3. Combining Quality Assessment and Image Property (View Category) Prediction in a Shared Neural Network (Claims 1, 2, 9, 10, 13, 14, 20)

Claims: Claims 1 and 13 describe determining both a "quality assessment value" and an "image property" (which "may be a view category") based on the derived feature representations. Claims 9 and 20 further specify that determining the quality assessment value and the image property may involve inputting the feature representations into a "quality assessment value specific neural network" and an "image property specific neural network" respectively. The patent also notes that these could be "commonly defined neural subnetworks."
Motivation:
- Efficiency and shared representations: The patent itself provides motivation for combining these tasks in a shared network: "a highly shared neural network may yield faster processing time compared to using a separate quality assessment and image property assessment," and "the joint training of the two modalities may prevent the neural network from overfitting the label from either modality." From a machine learning perspective, if two tasks (quality assessment and view categorization) rely on similar underlying features, it is a well-known and often advantageous practice to share early layers of a neural network to extract common features. This reduces model complexity, improves computational efficiency, and can lead to better generalization by forcing the shared layers to learn more robust and universally useful representations.

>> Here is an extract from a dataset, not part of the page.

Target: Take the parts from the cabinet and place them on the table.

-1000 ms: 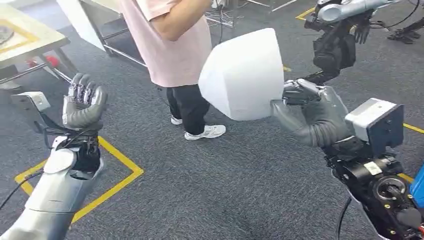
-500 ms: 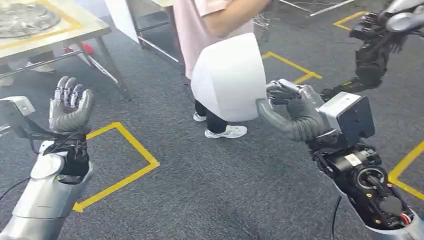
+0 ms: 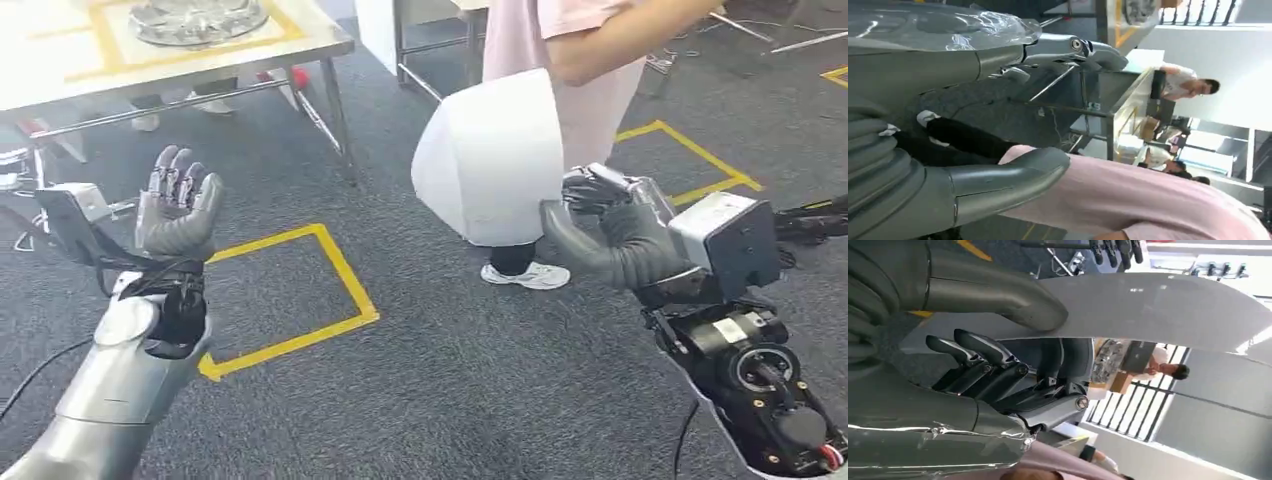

- Multi-task learning: Training a single neural network to perform multiple related tasks simultaneously (multi-task learning) was a recognized technique to improve performance on individual tasks by leveraging shared information. Both image quality and view category are properties of an ultrasound image, suggesting a strong correlation in their underlying visual features.
Obviousness: Given the known benefits of shared network architectures and multi-task learning for efficiency and performance, it would be obvious for a POSA to design a neural network that jointly extracts features and then branches into separate heads for quality assessment and view category prediction. The patent's own stated motivations reinforce this as an obvious design choice.

Therefore, the methods and systems described in US10751029, particularly those pertaining to the architecture and training of the neural network for joint quality assessment and view categorization, would have been obvious to a POSA in light of the cited prior art references.